WORK TO COMPLETE
Copy, exactly as written, the lines that begin at the one containing "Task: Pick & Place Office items" and end at the one containing "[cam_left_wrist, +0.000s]". Skip any pictures in the data below.

AVAILABLE DATA
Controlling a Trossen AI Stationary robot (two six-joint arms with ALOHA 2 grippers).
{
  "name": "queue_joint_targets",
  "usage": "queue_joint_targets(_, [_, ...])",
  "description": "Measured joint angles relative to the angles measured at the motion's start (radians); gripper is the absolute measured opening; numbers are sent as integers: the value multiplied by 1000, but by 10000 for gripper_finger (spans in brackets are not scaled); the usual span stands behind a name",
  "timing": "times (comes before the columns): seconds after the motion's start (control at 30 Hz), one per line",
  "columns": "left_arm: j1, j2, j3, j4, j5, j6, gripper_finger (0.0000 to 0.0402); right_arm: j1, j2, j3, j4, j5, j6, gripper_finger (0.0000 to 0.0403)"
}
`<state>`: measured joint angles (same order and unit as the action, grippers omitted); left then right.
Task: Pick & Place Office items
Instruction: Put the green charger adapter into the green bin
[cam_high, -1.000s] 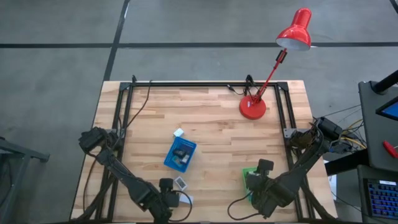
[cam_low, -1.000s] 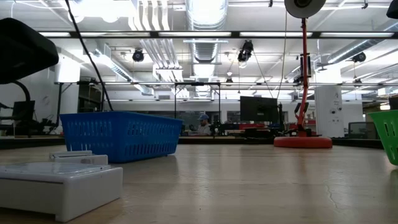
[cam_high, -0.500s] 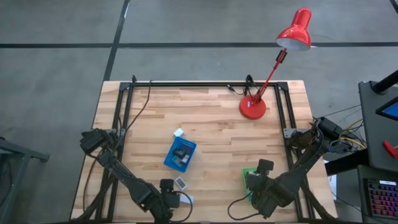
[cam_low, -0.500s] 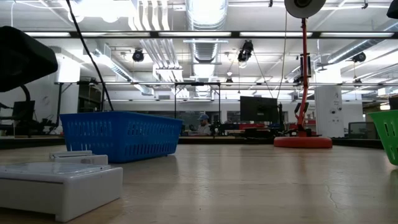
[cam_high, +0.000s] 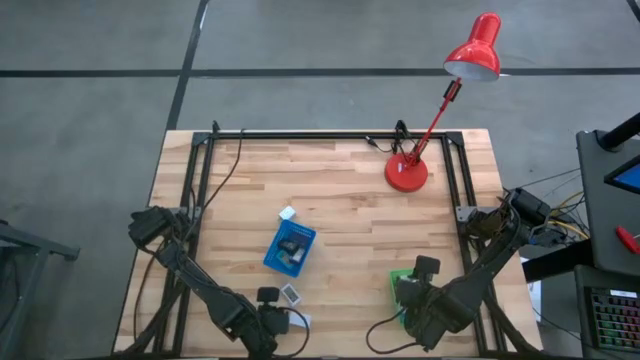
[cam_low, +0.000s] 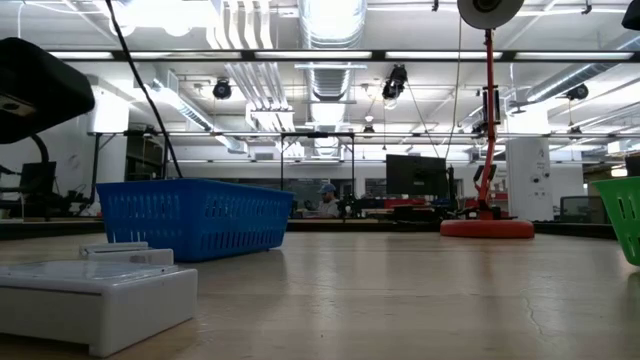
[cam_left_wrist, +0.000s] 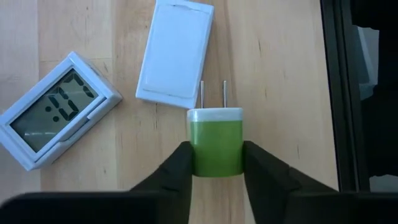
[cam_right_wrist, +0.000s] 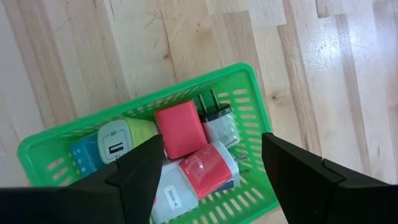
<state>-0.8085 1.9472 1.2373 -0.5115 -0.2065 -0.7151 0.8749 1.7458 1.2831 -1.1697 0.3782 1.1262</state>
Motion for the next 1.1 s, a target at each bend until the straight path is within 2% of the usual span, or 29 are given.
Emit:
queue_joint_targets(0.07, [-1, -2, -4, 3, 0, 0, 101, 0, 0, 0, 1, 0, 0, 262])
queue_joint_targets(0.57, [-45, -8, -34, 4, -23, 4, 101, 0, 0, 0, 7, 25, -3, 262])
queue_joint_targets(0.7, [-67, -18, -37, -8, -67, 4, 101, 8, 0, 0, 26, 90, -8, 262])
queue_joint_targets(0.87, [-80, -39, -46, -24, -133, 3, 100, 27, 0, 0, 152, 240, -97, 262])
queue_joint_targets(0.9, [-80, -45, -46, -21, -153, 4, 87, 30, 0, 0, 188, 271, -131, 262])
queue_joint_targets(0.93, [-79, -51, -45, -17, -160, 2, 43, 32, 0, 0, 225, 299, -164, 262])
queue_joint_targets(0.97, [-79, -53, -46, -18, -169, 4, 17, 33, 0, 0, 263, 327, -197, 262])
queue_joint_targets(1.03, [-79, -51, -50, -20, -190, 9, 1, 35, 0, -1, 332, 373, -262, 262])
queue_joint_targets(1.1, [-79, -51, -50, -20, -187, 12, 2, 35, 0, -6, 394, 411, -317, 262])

PROBLEM SOLUTION
Task: Pick & Place Office items
Instruction: Put the green charger adapter into the green bin
[cam_high, -1.000s] 
[cam_low, -1.000s] 
[cam_high, -0.500s] 
[cam_low, -0.500s] 
[cam_high, +0.000s] 
[cam_low, +0.000s] 
[cam_left_wrist, +0.000s] 

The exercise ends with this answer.